Il dottor Hatake lo vide poi lasciare lo studio senza aggiungere nessun’altra parola, come se nulla fosse, mentre di certo era perfettamente consapevole delle conseguenze delle sue azioni. Decise che avrebbe scambiato altre due chiacchiere con lui appena gli fosse stato possibile, poi si voltò verso la giovane collega per sapere il motivo della sua presenza. La prima cosa che scoprì fu però il suo repentino cambiamento di atteggiamento; sul suo viso non c’era già più nessuna traccia di disorientamento, ma solo una fredda professionalità; si sentì come se gli avesse riversato addosso sferzanti parole di rabbia.
“Beh, io ero passata solo a portarti alcune analisi del paziente che dovete operare”. Lo informò concisa, porgendogli la cartellina senza incrociare davvero il suo sguardo.          
L’uomo afferrò i documenti in un gesto meccanico, per nulla interessato a leggerne il contenuto, e prima che Sakura se ne andasse in fretta e furia, come era sicuro avesse intenzione di fare, la trattenne pronunciando il suo nome con un tono più brusco di quanto avesse voluto. L’occhiata di seccata circospezione che gli scoccò fu eloquente dell’ostilità a cui sarebbe andato incontro, ma l’ignorò provando improvvisamente più calma di quanto immaginasse possibile; almeno aveva ottenuto la sua completa attenzione, la prima volta dopo mesi.

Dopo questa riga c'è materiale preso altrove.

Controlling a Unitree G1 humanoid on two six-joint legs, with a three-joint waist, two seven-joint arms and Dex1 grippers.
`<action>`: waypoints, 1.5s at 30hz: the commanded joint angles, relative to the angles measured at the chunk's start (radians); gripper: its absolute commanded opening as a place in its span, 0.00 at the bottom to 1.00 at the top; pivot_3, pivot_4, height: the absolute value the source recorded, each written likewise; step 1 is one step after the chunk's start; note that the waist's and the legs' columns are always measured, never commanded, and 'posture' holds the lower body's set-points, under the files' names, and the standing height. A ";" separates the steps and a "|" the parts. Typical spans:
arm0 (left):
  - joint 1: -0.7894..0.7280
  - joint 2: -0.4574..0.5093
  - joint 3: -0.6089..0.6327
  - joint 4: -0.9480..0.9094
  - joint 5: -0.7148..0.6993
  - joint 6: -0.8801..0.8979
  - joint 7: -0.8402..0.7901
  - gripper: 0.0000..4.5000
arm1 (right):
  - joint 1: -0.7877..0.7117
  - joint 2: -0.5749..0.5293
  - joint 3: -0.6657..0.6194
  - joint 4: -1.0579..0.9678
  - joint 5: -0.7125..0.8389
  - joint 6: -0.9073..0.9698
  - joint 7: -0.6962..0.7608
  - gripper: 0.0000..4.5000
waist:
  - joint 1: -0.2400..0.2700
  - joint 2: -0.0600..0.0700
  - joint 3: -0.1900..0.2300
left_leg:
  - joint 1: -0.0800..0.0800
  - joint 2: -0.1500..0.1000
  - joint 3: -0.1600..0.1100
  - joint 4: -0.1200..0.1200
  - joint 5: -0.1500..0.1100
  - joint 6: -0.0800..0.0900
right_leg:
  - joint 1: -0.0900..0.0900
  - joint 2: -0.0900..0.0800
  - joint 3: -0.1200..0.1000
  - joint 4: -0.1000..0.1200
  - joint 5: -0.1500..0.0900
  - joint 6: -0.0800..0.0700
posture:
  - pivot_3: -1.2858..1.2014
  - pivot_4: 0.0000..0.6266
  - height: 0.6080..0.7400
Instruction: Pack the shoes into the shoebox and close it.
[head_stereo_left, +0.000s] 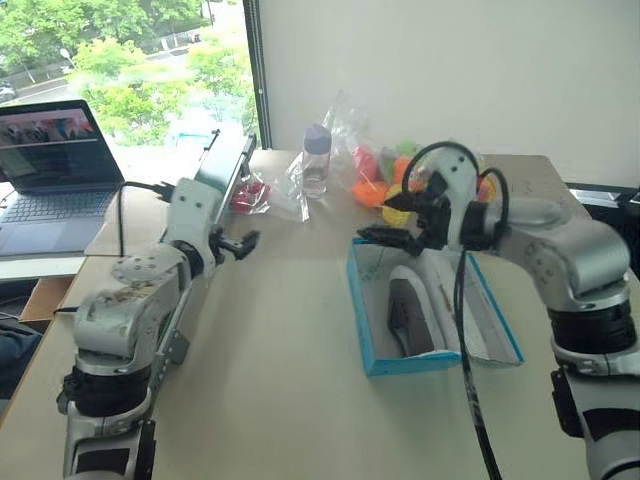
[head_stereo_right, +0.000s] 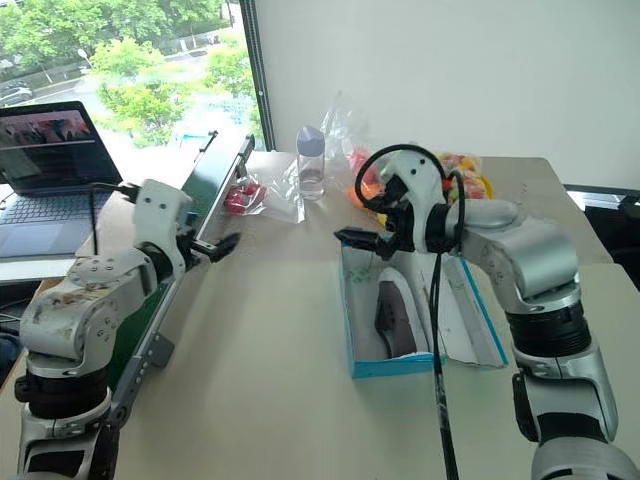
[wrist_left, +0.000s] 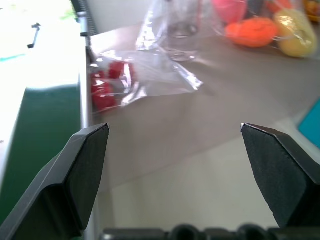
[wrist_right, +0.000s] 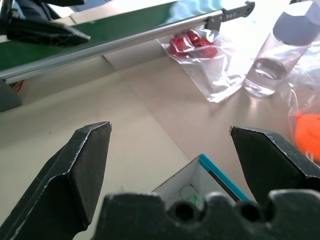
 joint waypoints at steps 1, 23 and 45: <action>0.030 -0.028 0.084 -0.086 0.013 -0.003 0.060 1.00 | 0.007 0.049 -0.025 0.013 -0.005 -0.100 0.017 1.00 | 0.002 0.000 0.000 | 0.000 0.000 0.000 0.000 0.000 0.000 | 0.000 0.000 0.000 0.000 0.001 -0.002 | 0.52 0.24 1.00; 0.220 -0.106 0.195 -0.093 0.057 -0.198 0.157 1.00 | 0.067 0.225 0.021 0.167 -0.155 -0.322 -0.004 1.00 | 0.004 0.000 0.000 | 0.001 0.000 0.000 0.000 0.000 -0.001 | 0.000 -0.001 0.000 0.000 0.005 -0.008 | 0.52 0.24 1.00; 0.174 -0.050 0.152 0.131 0.076 -0.339 0.109 1.00 | 0.072 0.279 0.030 0.128 -0.161 -0.286 -0.033 1.00 | 0.001 0.000 0.000 | 0.001 0.000 0.000 -0.001 0.000 -0.001 | -0.001 -0.001 -0.001 0.000 0.005 -0.008 | 0.52 0.24 1.00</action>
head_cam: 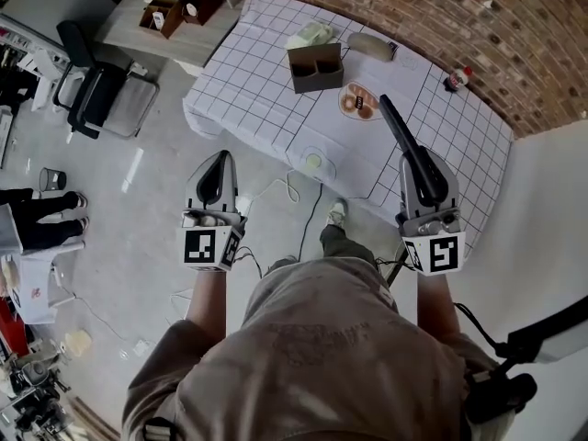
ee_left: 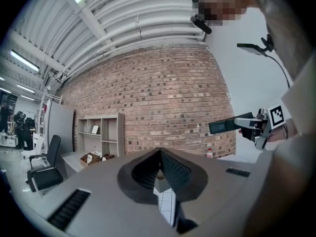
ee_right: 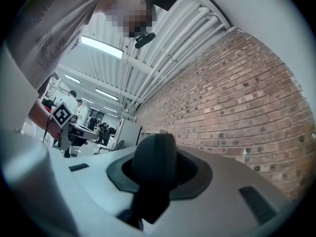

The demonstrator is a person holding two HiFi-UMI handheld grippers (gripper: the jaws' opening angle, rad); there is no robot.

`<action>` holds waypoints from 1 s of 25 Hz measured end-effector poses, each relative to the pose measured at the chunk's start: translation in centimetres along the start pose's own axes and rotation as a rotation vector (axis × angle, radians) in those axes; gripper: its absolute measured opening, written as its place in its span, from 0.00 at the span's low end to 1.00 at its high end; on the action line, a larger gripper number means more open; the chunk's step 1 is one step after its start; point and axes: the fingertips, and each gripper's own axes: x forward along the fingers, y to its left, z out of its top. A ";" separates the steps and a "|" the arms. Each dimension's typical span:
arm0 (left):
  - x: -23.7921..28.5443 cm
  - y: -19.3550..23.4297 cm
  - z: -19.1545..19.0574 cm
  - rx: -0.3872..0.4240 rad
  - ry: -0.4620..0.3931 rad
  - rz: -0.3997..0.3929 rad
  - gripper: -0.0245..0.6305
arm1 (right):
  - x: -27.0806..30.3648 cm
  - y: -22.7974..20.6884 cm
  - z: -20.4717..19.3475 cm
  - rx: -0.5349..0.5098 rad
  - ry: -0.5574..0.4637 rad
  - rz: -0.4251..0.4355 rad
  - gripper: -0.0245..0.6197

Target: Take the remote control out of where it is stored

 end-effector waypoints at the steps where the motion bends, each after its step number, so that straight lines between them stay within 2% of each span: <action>1: -0.8 0.2 -0.1 0.000 -0.003 -0.004 0.05 | -0.4 0.6 0.3 -0.005 -0.002 -0.006 0.21; 12: -9.2 0.6 -1.3 0.004 -0.025 -0.076 0.05 | -6.2 8.9 3.1 -0.023 0.003 -0.052 0.21; 16: -12.8 0.6 -0.8 0.016 -0.064 -0.100 0.05 | -8.7 12.0 4.6 -0.039 -0.002 -0.065 0.21; 25: -19.8 1.6 -1.2 0.008 -0.069 -0.142 0.06 | -12.8 17.6 7.3 -0.062 0.015 -0.098 0.21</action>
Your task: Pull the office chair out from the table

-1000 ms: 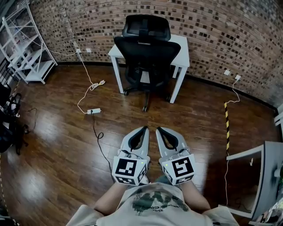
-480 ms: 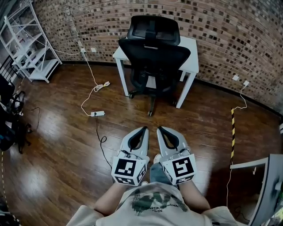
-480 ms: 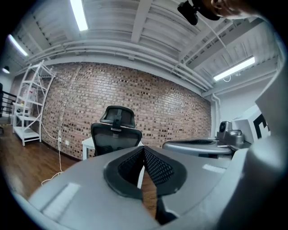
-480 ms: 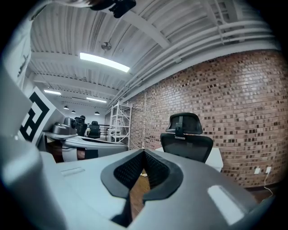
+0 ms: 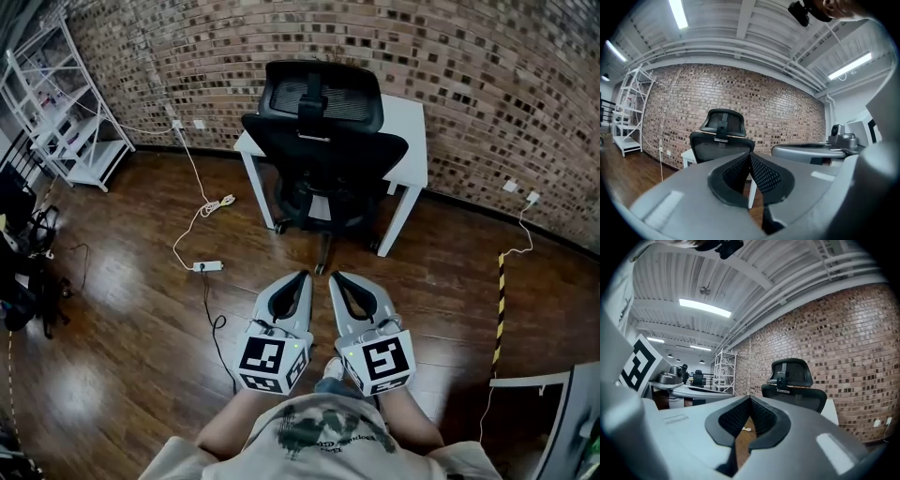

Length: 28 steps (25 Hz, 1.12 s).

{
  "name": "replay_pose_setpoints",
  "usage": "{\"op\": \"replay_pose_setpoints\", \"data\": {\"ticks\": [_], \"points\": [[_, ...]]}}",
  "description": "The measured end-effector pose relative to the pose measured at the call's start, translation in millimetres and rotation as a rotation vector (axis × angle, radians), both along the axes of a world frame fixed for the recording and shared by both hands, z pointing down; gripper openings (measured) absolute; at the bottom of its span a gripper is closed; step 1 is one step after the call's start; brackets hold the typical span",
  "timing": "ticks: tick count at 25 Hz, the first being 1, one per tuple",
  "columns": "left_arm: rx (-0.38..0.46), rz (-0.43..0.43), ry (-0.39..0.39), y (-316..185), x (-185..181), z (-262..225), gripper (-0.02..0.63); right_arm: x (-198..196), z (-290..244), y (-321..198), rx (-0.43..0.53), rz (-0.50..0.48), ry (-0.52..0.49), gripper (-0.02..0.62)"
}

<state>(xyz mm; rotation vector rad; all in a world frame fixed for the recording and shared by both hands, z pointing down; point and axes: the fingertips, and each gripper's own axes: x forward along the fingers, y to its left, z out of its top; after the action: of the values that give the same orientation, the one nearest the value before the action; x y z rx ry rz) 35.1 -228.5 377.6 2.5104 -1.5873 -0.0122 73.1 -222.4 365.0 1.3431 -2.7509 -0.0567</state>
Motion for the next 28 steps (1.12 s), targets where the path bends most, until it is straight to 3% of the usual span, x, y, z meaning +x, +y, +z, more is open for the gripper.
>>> {"op": "replay_pose_setpoints", "data": {"ticks": [16, 22, 28], "points": [[0.018, -0.063, -0.041, -102, 11, -11, 0.009, 5, -7, -99, 0.000, -0.121, -0.009, 0.003], [0.044, -0.035, -0.021, -141, 6, -10, 0.009, -2, -10, -132, 0.021, -0.107, 0.012, 0.003], [0.040, 0.025, -0.005, -192, 1, -6, 0.009, -1, -7, -184, 0.016, -0.028, 0.002, 0.003]]}}
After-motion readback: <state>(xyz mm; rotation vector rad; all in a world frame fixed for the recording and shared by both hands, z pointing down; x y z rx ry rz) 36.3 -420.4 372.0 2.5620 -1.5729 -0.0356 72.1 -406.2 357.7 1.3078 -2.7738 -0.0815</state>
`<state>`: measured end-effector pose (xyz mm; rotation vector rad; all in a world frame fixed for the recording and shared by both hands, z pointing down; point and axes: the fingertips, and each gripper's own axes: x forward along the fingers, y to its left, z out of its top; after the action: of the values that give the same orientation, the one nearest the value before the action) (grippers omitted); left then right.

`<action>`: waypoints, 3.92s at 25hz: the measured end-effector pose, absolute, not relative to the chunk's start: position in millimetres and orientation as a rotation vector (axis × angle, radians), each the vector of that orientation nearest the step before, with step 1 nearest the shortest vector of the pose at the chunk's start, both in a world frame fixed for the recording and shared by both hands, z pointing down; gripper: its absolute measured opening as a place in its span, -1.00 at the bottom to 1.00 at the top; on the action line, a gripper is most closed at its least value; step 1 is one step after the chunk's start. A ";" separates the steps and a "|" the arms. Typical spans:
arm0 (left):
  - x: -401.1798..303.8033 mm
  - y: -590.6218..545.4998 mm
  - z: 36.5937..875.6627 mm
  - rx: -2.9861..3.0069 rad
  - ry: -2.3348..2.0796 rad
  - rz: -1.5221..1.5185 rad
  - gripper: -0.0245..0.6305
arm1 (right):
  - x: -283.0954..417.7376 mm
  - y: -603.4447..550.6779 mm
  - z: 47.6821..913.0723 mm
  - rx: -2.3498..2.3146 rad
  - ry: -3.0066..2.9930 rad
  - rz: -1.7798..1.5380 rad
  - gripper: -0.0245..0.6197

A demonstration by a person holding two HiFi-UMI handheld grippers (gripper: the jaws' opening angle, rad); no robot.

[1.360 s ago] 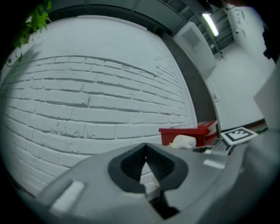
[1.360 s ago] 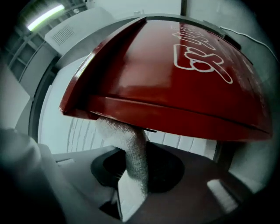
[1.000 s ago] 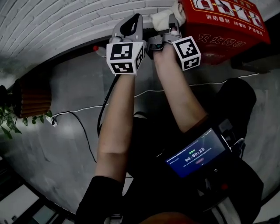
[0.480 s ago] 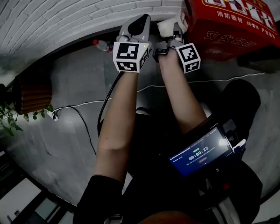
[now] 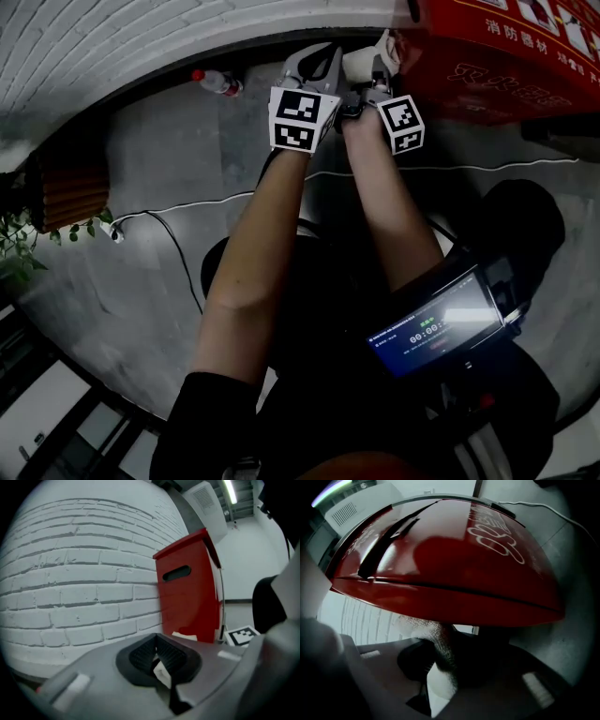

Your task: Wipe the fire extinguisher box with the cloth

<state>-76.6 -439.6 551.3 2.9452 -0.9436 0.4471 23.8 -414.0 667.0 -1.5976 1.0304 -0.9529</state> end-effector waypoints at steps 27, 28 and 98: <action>-48.5 -424.8 737.1 2.802 -0.754 0.811 -0.92 | 23.2 -383.3 845.7 -1.696 0.893 -1.188 -0.63; -48.6 -423.9 737.5 2.802 -0.752 0.813 -0.92 | 22.8 -381.1 850.7 -1.691 0.875 -1.201 -0.63; 13.9 -48.7 243.8 3.057 -0.896 -0.246 -0.92 | 105.4 -44.9 258.8 -1.544 2.698 0.101 -0.64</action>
<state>13.9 -48.7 243.8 3.0567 -0.8959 -0.2458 105.4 -44.9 258.8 -1.5443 2.6983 0.1013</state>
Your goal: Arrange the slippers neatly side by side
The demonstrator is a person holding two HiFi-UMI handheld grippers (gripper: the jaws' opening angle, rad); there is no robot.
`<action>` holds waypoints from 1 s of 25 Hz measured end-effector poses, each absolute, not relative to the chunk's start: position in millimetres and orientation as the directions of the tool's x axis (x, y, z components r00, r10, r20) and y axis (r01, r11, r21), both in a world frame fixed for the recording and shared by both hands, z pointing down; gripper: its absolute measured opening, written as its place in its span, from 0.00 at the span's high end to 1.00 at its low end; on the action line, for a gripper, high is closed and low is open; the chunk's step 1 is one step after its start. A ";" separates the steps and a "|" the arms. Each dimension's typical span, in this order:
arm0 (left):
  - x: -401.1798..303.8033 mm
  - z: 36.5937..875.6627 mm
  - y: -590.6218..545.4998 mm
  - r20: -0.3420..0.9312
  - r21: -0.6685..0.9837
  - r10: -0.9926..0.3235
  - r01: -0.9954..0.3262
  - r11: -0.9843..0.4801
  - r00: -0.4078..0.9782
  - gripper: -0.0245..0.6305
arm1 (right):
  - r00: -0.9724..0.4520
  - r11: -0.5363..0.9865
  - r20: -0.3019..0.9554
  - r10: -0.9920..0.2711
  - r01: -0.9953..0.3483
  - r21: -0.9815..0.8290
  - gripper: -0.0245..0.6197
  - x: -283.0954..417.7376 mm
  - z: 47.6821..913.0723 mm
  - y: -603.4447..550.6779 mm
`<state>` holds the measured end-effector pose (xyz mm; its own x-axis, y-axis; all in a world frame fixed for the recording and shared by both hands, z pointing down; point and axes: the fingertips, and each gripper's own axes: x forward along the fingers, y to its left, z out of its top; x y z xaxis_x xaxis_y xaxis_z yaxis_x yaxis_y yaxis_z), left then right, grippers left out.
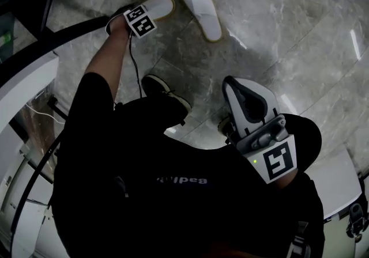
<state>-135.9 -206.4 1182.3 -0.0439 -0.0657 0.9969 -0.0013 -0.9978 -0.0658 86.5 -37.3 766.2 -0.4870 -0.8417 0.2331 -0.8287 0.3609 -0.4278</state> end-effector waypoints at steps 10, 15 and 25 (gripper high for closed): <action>-114.2 1158.9 -198.7 0.998 0.038 0.063 -0.546 -0.837 -0.027 0.94 | -0.521 0.417 0.163 -0.838 -0.804 -0.424 0.96 102.4 753.8 -37.8; -106.9 1157.9 -180.5 0.982 0.159 0.182 -0.769 -0.620 0.056 0.94 | -0.524 0.423 0.144 -0.840 -0.797 -0.431 0.96 110.0 752.4 -37.8; -69.7 1164.3 -157.4 0.914 0.388 0.192 -0.909 -0.155 0.358 0.94 | -0.539 0.432 0.154 -0.828 -0.789 -0.436 0.96 116.3 756.4 -28.6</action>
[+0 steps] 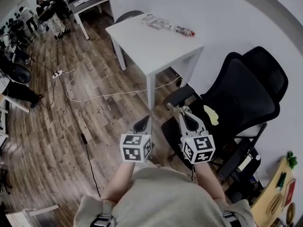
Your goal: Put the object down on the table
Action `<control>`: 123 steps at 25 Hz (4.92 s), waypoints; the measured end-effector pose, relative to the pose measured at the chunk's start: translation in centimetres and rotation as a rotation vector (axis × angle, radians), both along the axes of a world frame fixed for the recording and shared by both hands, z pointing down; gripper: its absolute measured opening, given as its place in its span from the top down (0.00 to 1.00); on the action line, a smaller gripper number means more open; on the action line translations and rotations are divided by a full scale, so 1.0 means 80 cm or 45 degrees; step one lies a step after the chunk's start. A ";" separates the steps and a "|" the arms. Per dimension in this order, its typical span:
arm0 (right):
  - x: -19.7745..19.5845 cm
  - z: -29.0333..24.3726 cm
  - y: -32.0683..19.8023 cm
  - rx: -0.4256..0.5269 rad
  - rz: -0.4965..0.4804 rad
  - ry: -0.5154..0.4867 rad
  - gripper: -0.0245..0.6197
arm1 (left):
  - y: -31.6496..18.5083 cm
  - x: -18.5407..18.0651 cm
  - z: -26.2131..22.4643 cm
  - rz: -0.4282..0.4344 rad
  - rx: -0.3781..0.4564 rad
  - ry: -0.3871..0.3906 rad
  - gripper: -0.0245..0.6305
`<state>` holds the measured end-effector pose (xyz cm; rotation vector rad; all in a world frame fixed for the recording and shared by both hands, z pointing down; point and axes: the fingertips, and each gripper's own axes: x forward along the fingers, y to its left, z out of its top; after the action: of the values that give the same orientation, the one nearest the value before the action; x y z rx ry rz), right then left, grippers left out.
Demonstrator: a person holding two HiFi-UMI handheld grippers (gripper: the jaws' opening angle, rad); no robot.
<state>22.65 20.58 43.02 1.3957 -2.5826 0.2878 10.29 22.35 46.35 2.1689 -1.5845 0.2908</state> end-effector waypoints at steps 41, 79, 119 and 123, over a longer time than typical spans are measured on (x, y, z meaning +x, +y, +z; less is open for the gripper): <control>-0.160 -0.044 -0.220 0.072 0.085 -0.032 0.92 | -0.219 -0.162 -0.022 0.052 0.027 0.054 0.95; -0.257 -0.005 -0.494 0.022 0.234 0.039 0.92 | -0.472 -0.274 0.024 0.196 -0.077 0.057 0.95; -0.234 0.170 -0.772 -0.285 0.153 0.147 0.92 | -0.699 -0.252 0.083 0.082 -0.242 -0.007 0.95; -0.231 0.184 -0.780 -0.303 0.153 0.156 0.92 | -0.704 -0.249 0.089 0.087 -0.260 -0.019 0.95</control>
<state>4.21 -41.84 57.73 1.4350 -2.2847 0.4935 -9.60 -34.00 53.47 2.0693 -1.4238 0.4702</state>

Posò le analisi sulla scrivania senza smettere di fissarla.
“Riguardo a ciò che è successo pochi istanti fa, mi auguro non lo asseconderai”. Affermò asciutto, non sapendo esattamente perché glielo stesse dicendo, se per paura di perderla, senso di responsabilità o semplice orgoglio.
Sakura rimase sulle prime spiazzata, poi nei suoi occhi balenò un lampo di violenta irritazione.
“Questi non sono certo affari tuoi!” Esclamò lapidaria, i pugni stretti lungo i fianchi.
Kakashi incassò il risentimento che avvolgeva quelle poche parole senza scomporsi, conscio di meritarselo fino in fondo, ma incapace di lasciar perdere. 
“Invece sì”, replicò con pacata sicurezza, “fino a prova contraria lavoriamo nello stesso reparto, sono un tuo superiore ed è quindi mio compito prevenire spiacevoli conseguenze”.
”Quali diavolo di spiacevoli conseguenze? Genma è solo stato gentile e se pure dovessimo provare a fre…”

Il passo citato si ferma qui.